→ **Work instructions**: Return only the lines of the listing below that run from the line with "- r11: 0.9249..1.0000" through the line with "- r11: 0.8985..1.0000", both ends included, exactly as written.

→ **Data**:
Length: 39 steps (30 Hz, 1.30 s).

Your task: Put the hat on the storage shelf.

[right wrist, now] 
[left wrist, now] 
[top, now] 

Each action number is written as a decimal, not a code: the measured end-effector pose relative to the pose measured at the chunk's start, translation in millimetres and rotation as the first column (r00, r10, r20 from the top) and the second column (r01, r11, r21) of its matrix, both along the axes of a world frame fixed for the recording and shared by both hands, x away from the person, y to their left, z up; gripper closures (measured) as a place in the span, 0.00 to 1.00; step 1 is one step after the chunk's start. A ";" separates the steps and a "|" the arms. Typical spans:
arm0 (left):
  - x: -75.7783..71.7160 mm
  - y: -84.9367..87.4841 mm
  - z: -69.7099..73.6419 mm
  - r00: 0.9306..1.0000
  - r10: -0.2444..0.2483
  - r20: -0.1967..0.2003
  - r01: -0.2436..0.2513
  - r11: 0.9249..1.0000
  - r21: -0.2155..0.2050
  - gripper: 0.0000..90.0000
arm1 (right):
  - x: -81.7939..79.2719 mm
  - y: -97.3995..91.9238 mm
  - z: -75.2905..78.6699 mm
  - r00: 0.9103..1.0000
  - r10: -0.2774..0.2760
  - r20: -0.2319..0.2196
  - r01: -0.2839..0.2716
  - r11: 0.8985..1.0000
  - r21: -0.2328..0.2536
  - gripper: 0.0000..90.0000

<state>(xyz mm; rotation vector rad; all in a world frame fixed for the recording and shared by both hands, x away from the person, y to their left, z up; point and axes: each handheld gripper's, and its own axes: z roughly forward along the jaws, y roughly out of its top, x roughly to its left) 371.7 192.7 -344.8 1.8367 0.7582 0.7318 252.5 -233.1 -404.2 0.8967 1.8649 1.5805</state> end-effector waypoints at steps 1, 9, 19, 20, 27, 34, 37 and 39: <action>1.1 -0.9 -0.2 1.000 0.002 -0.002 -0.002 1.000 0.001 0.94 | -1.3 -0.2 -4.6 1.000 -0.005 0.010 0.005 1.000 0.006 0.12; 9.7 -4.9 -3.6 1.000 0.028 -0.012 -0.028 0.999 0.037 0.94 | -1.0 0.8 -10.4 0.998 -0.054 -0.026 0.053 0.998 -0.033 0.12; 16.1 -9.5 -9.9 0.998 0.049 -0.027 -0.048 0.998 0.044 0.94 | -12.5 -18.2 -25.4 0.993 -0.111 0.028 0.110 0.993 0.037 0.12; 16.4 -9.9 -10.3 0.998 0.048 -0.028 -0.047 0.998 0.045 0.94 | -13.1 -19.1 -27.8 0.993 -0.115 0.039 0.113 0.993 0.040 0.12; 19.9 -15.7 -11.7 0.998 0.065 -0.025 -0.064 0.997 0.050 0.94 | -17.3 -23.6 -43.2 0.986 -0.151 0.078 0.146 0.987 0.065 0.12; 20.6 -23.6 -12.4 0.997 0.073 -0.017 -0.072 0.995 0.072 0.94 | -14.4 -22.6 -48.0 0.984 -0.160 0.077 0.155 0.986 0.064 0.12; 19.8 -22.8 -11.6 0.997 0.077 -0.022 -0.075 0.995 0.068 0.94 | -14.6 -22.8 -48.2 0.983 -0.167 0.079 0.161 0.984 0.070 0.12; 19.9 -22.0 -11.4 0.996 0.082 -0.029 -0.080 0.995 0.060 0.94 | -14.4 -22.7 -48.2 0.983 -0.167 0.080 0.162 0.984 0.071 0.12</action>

→ **Answer to the problem**:
  - r11: 0.9249..1.0000
  - r21: -0.2155..0.2050
  - gripper: 0.0000..90.0000
arm1 (right):
  - x: -81.7939..79.2719 mm
  - y: -97.3995..91.9238 mm
  - z: -75.2905..78.6699 mm
  - r00: 0.9103..1.0000
  - r10: -0.2774..0.2760
  - r20: -0.2319..0.2196
  - r01: -0.2839..0.2716
  - r11: 0.8985..1.0000

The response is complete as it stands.